**EXERCISE BRIEF**
Search the entries for lines that contain the word "curtain", and report each one found.

**RECORD EXCERPTS**

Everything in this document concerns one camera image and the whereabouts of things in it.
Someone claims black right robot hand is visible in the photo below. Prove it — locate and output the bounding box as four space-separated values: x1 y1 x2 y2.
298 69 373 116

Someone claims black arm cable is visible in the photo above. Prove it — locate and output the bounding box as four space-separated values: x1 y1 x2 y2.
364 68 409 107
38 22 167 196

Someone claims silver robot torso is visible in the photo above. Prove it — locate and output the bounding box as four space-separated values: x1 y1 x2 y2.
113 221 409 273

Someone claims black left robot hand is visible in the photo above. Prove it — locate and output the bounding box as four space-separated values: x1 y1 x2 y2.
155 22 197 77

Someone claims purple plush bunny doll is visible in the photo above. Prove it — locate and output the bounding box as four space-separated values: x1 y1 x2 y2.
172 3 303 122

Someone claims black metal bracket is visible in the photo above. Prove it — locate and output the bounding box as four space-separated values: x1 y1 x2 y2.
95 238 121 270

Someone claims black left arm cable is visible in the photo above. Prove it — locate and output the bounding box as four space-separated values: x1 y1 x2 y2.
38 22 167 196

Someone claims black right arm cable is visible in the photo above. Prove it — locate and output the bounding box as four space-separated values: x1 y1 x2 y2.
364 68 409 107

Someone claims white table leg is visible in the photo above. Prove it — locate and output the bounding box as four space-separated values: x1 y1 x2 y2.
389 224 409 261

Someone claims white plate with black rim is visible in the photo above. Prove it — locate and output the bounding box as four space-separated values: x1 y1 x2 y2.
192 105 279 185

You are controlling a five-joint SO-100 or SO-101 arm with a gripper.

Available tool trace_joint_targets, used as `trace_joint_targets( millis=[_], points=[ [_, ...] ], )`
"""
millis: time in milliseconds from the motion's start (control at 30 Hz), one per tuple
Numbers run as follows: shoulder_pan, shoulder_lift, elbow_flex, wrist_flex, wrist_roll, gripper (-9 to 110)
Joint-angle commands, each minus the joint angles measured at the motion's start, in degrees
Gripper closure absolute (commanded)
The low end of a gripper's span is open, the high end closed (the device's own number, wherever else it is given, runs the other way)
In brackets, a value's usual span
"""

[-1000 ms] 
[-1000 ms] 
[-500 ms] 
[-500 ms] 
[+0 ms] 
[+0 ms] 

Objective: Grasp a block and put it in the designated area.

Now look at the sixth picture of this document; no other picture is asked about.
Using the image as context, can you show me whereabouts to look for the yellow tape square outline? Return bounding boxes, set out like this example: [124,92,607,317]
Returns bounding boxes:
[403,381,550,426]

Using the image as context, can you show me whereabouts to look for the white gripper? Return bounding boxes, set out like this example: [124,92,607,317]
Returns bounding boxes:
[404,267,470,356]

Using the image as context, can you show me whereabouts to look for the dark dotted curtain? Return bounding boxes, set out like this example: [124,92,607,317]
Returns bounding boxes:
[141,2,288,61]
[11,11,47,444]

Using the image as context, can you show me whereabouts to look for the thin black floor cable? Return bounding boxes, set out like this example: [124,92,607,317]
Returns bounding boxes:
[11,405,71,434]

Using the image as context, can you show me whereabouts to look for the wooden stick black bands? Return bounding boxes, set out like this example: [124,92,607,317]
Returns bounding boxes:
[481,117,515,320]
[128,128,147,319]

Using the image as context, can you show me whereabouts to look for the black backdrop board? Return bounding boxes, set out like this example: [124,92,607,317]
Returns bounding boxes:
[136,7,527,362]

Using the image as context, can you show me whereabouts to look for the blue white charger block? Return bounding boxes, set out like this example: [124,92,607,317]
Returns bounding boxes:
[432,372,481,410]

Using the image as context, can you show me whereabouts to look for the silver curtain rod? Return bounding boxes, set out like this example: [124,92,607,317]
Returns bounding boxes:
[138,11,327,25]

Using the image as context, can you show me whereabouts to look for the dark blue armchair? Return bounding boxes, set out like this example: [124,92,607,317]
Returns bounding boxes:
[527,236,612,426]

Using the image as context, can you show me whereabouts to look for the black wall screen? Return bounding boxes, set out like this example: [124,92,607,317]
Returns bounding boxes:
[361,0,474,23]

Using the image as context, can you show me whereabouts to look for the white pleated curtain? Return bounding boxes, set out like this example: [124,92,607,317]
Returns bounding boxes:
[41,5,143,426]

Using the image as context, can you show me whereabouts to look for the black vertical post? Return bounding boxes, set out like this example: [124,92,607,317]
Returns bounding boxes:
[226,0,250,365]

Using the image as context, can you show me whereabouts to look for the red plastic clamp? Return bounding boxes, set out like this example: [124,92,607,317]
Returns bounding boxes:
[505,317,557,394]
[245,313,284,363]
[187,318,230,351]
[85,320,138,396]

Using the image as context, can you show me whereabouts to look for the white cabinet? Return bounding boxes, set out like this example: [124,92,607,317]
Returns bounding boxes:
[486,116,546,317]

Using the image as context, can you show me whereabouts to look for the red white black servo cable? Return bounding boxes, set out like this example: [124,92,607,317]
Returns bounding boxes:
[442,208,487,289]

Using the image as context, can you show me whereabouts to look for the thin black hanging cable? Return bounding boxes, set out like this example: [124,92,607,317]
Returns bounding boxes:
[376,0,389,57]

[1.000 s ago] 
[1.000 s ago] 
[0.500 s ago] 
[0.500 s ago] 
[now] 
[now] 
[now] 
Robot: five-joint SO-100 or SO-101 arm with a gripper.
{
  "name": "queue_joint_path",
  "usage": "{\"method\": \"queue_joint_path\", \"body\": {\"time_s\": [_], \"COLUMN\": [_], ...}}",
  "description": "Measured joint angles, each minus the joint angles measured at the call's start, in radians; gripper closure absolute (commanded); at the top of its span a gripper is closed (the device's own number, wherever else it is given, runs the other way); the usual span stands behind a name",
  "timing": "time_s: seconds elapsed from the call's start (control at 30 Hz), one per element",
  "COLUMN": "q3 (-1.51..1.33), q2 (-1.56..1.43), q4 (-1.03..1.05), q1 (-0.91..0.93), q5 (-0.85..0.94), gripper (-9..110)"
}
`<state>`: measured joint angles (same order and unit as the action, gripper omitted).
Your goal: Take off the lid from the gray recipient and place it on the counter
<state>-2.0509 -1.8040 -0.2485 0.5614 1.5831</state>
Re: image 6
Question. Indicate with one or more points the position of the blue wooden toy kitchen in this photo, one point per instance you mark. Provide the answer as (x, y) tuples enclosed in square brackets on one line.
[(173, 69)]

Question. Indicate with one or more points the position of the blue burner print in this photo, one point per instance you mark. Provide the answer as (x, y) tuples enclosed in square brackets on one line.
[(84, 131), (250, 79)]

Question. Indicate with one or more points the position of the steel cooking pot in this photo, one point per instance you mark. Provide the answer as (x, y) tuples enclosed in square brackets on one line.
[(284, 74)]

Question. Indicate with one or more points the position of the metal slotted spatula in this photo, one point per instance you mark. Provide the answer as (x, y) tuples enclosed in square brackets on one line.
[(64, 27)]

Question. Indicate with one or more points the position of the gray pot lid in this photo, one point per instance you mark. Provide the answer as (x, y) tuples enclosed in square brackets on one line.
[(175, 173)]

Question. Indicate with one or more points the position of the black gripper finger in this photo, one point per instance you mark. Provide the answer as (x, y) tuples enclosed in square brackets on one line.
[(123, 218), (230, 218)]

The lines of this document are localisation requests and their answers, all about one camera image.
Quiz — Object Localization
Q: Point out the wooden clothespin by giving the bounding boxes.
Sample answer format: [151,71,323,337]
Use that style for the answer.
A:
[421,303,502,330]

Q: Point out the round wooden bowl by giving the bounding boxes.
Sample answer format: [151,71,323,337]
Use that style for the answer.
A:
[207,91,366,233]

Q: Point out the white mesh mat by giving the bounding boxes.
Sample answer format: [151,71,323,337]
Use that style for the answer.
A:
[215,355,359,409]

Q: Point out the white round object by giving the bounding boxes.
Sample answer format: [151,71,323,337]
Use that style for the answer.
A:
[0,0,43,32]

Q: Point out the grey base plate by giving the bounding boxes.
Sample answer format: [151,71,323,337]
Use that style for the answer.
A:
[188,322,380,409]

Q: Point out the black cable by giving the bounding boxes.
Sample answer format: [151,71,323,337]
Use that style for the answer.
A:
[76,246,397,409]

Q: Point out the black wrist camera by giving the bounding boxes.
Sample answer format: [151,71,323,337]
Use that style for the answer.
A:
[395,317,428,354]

**RESPONSE TO THIS EXERCISE**
Using the image as context, can you show me whereabouts to look for the dark dotted curtain? Return bounding boxes, set out like this example: [124,92,607,317]
Using the image as context, can you show me whereabouts to look for the silver curtain rod? Return bounding boxes, set out like this example: [124,92,607,317]
Using the image as context, can you show me whereabouts to look for the white pleated curtain? Return bounding boxes, set out like this example: [124,92,607,317]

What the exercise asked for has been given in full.